Viene in mente Maria di Magdala la mattina di Pasqua (Gv 20, 14-17): finché si affida al vedere, piange perché avverte la mancanza di ciò che le è stato tolto. Ma lo ritrova al suono di una voce che la chiama per nome: «Maria!». Gli occhi non lo avevano riconosciuto, difatti lo aveva scambiato per un giardiniere, ma la voce l'ha svelato. Quel timbro, quel tono, il nome pronunciato con profondo affetto, fanno scoccare la scintilla del riconoscimento. Anche lei, come le pecore, riconosce il Pastore 'quando lo sente pronunciare il suo nome'.

«Chiama le sue pecore, ciascuna per nome ...»
Ogni pecora, oltre a riconoscere quella voce unica, riconosce anche il proprio nome. In effetti Gesù non parla mai di 'gregge', di una massa indistinta, ma parla di singole pecore, di singole persone. Chiamandoci per nome Gesù si fa riconoscere, ma ci rivela anche il nostro valore, la nostra importanza per Lui.
Questo rapporto personale, intimo, all'insegna dell'unicità è quello che intercorre tra noi e il vero Pastore, quello che lo caratterizza rispetto a tutti gli altri pastori 'abusivi'.
Per Dio io non sono 'uno tra i tanti', per Lui sono 'unico'. Non sono un numero, un essere anonimo perso in una massa indistinta, una pedina intercambiabile. Né tanto meno sono uno che deve adeguarsi agli altri, conformarsi a qualcun altro. Agli occhi di Dio, ma soprattutto al suo cuore, io sono un essere unico, inconfondibile, irripetibile.
"Ogni persona è una scoperta, un esemplare esclusivo [...] Io sono qualcosa che non può essere ripetuto e di cui non esiste copia o sostituto" (Abraham Joshua Heschel)
Al di fuori delle statistiche non esiste l'uomo medio, standard. Dio non lavora in serie. Ogni essere umano è un modello originale, un esemplare 'esclusivo'. Ogni uomo che viene al mondo è necessario, è importante, è "importante d'amore" (Pierre Talec), ma soprattutto è insostituibile.
Ognuno di noi è chiamato a produrre la propria nota originale (e insostituibile) nel concerto dell'universo. Se non vivo in pienezza la mia unicità, se affogo nel conformismo, nel 'così fan tutti', faccio mancare la mia nota alla sinfonia universale, rendo più povera non solo la mia vita, ma tutto il creato, persino Dio.
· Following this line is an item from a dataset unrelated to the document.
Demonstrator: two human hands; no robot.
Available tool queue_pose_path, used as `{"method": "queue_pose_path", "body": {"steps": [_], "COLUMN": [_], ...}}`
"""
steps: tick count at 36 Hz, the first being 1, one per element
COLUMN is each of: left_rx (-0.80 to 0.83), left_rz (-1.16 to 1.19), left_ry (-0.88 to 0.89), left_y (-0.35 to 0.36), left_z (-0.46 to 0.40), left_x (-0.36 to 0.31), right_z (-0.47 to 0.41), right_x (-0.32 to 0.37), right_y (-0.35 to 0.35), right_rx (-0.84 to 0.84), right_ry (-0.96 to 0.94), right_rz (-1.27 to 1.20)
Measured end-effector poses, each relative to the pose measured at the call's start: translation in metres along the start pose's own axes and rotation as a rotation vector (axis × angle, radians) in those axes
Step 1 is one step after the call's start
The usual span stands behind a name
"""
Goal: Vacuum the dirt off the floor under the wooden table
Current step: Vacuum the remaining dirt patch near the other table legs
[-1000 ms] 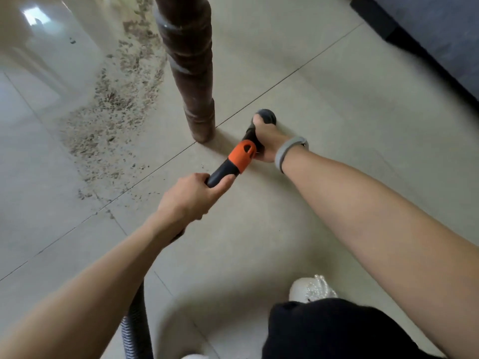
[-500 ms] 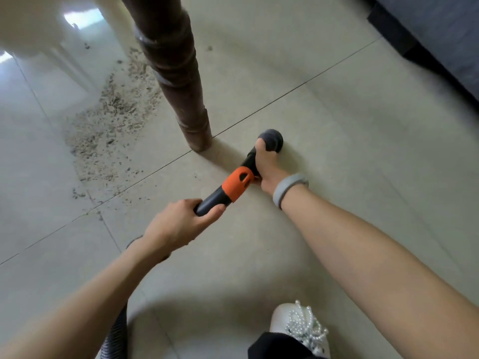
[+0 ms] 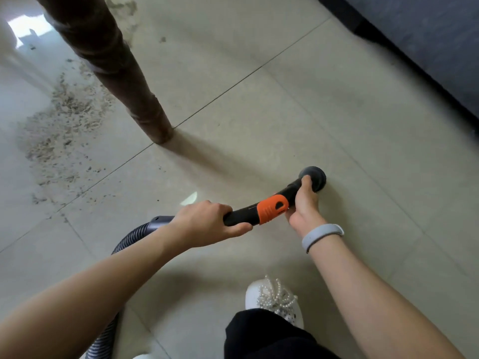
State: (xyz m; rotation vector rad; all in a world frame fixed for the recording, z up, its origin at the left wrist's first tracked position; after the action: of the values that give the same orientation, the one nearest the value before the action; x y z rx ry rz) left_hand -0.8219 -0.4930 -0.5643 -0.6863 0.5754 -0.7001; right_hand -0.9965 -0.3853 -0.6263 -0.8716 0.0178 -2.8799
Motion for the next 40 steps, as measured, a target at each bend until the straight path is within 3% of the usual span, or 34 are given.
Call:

Posso farmi sostituire in un lavoro. Ma non posso farmi sostituire nella vita.
La Vita non può fare a meno di te.


(At 2,14.36-41; Sal 22; 1Pt 2,20-25; Gv 10,1-10)


20 aprile 2023

Ogni incontro può essere un'apparizione - 23/4/2023 - III Domenica di Pasqua

I discepoli di Emmaus
Janet Brooks-Gerloff (1992)
(Abbazia di San Cornelio, Aquisgrana)



Vangelo molto ricco di vari spunti di meditazione quello dei 'discepoli di Emmaus', ma mi limiterò a vederne un paio.

«Egli entrò per rimanere con loro»
Proprio pochi giorni fa la mia amica A.F. mi faceva notare che ai nostri pochi 'eccomi' rivolti al Signore, fanno invece riscontro i numerosi 'eccomi' che Dio ci dice.
Dio ha deciso di restare con noi. Lui vuole stare con noi anche se noi non lo riconosciamo, anche se noi lo riteniamo uno che non sa niente "quello che accade nei nostri giorni".
Ogni giorno Lui ci dice 'eccomi, sono qua'.
Noi lo possiamo incontrare sulle nostre strade. Solo che ha il volto di uno qualsiasi, l'aspetto comune di una persona che incontro o che mi ferma per strada.
Lui ci da un appuntamento nell'imprevedibile, ci chiede che il nostro cuore sia attento alle persone. Lui si rivela attraverso il "sacramento del fratello".
Ha deciso di rimanere in mezzo a noi, con noi, e noi dobbiamo 'ri-conoscerlo', cioè conoscerlo di nuovo ogni volta. Perché ogni incontro può essere un incontro col Vivente, col Risorto. Ogni incontro è sorpresa, novità.
Ogni incontro può essere un'apparizione.

«Allora si aprirono loro gli occhi e lo riconobbero»
Pasqua è il dono della luce, è un dono che si riceve con gli occhi.
Giovanni ci ricorda che quando Gesù è venuto in mezzo a noi, "il mondo non l'ha riconosciuto" (Gv 1, 10). E adesso che ha deciso di rimanere, il peccato diventa quello di tenere gli "occhi chiusi". Non è Lui che è assente, che non ascolta le nostre preghiere, che è in ritardo sulle nostre richieste. Siamo noi che non lo riconosciamo perché teniamo gli occhi chiusi.
«si fa sera e il giorno è ormai al tramonto»
Apri i nostri occhi, Signore, aprili alla tua luce. Luce che non abbaglia, luce che ci dona il tuo sguardo che è pieno solo di amore infinito.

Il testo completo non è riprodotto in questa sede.